Setup OpenClaw on Fedora 43 with Podman Quadlets + Tailscale

Overview

OpenClaw can runs as a rootless Podman container managed by a systemd Quadlet under a dedicated openclaw user on Fedora Workstation 43. I’m running it this way on a remote server, and I wanted Tailscale access to the OpenClaw gateway dashboard.

The gateway binds to loopback only, and Tailscale Serve (running on the host) provides HTTPS access across the tailnet at https://my-device.<tailnet>.ts.net/. A wrapper script at /usr/local/bin/openclaw lets me run CLI commands without the verbose sudo/podman exec boilerplate.
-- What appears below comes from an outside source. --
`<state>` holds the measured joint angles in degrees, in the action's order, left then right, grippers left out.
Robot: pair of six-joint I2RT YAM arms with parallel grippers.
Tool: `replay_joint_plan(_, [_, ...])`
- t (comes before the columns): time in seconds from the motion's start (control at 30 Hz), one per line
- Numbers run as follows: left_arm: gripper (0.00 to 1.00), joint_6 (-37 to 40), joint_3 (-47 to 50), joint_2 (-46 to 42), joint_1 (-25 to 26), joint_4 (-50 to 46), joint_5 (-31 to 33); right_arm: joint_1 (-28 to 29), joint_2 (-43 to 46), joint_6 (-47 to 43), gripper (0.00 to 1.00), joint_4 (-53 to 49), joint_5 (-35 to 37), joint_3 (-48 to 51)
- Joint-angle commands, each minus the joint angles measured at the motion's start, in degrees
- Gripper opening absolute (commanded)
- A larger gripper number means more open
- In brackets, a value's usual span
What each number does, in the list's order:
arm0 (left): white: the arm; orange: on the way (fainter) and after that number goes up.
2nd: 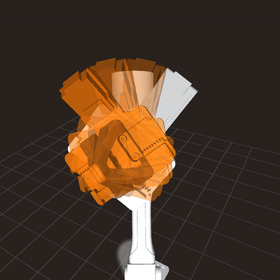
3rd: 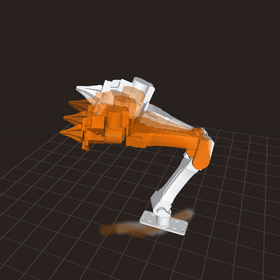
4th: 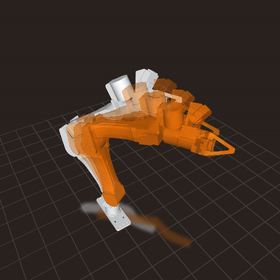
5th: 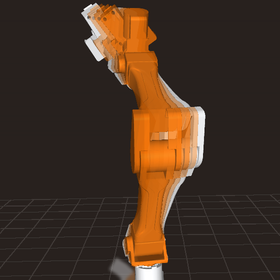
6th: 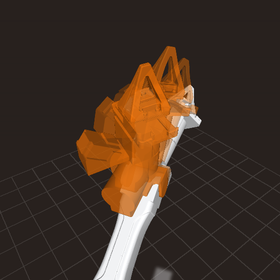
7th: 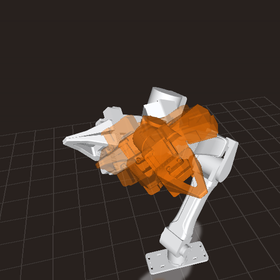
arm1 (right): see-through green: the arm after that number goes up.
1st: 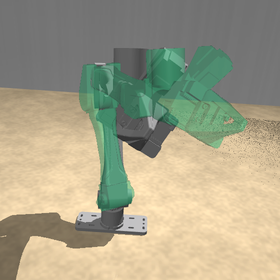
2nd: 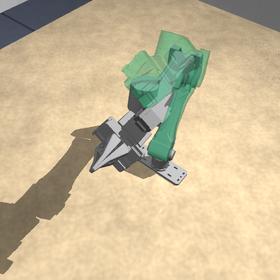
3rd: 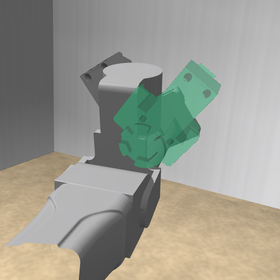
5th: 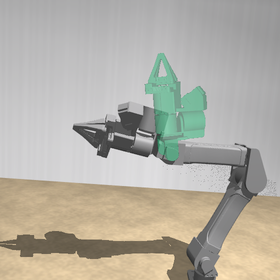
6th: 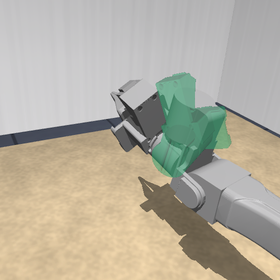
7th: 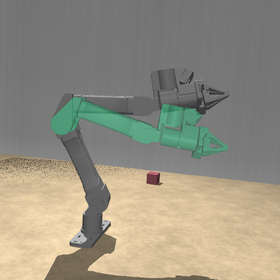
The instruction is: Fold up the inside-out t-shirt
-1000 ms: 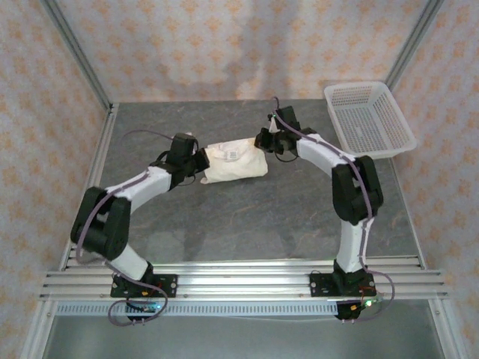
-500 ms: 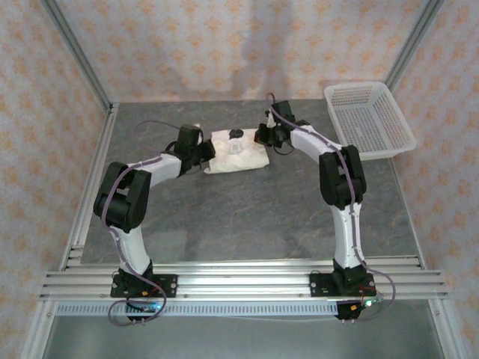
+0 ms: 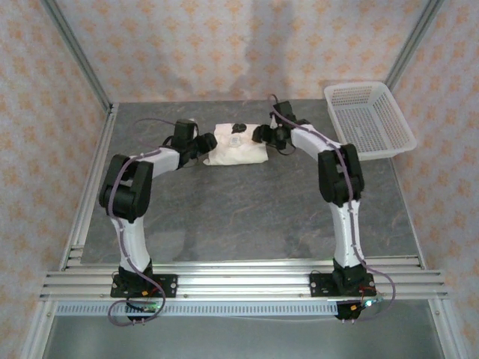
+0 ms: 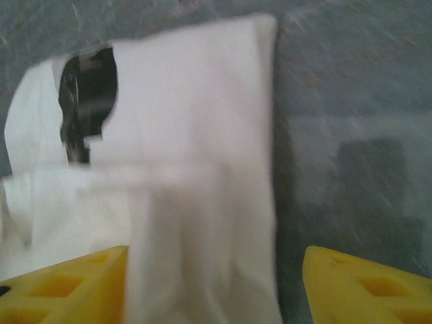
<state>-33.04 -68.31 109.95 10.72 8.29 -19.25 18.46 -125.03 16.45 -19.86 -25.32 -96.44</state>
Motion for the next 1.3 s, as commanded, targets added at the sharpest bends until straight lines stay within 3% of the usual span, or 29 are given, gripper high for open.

Quirks I encountered, and fixes

1. SELinux blocking container access to mounted volumes

The container couldn’t read its own config files. The setup wizard and gateway both failed with EACCES errors:

Failed to read config at /home/node/.openclaw/openclaw.json Error: EACCES: permission denied, open '/home/node/.openclaw/openclaw.json'
    at Object.readFileSync (node:fs:440:20)
    at Object.loadConfig (file:///app/dist/model-selection-DzQRvJ4C.js:10141:24)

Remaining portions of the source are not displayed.